***** Raw data *****

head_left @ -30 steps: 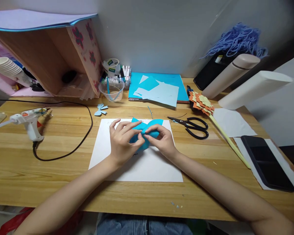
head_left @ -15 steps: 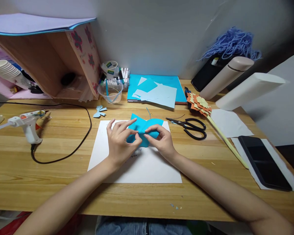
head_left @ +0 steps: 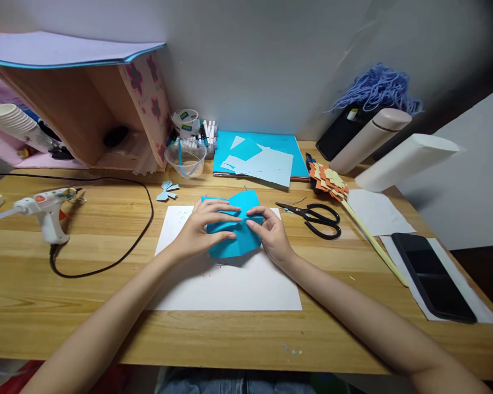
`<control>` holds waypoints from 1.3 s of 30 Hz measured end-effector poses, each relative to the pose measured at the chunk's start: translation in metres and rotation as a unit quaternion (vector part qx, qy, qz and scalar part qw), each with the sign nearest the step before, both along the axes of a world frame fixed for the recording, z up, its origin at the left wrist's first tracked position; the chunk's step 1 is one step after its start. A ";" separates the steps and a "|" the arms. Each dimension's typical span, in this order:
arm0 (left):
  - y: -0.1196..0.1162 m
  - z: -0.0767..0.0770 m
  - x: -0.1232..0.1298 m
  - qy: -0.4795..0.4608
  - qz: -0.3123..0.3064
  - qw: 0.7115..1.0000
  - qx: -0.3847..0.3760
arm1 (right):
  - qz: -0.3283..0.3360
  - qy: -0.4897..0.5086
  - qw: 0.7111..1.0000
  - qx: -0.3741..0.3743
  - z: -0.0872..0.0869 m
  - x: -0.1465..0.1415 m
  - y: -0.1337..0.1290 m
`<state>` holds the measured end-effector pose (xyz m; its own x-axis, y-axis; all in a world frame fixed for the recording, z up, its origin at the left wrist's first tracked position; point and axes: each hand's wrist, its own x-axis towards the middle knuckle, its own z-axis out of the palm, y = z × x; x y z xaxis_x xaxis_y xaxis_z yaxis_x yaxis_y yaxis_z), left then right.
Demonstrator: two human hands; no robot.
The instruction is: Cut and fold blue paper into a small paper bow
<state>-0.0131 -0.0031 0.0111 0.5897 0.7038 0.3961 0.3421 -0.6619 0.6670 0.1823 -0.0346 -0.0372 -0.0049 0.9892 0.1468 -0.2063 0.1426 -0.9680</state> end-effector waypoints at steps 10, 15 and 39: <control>0.001 0.008 -0.004 0.078 -0.053 0.992 0.078 | 0.056 0.011 0.996 -0.076 0.004 0.001 -0.002; 0.004 0.011 -0.007 0.094 -0.072 0.991 0.058 | 0.081 0.005 0.993 -0.090 0.004 0.001 -0.002; 0.007 -0.011 -0.003 -0.149 0.055 0.889 -0.430 | 0.007 -0.020 0.999 -0.044 0.005 0.003 -0.001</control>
<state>-0.0158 0.0042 0.0003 0.4573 0.8690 -0.1891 0.0958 0.1633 0.9819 0.1848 -0.0357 -0.0325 -0.0227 0.9980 0.0591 -0.1681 0.0545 -0.9843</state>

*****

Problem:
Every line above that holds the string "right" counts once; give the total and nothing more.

Response to the exercise:
2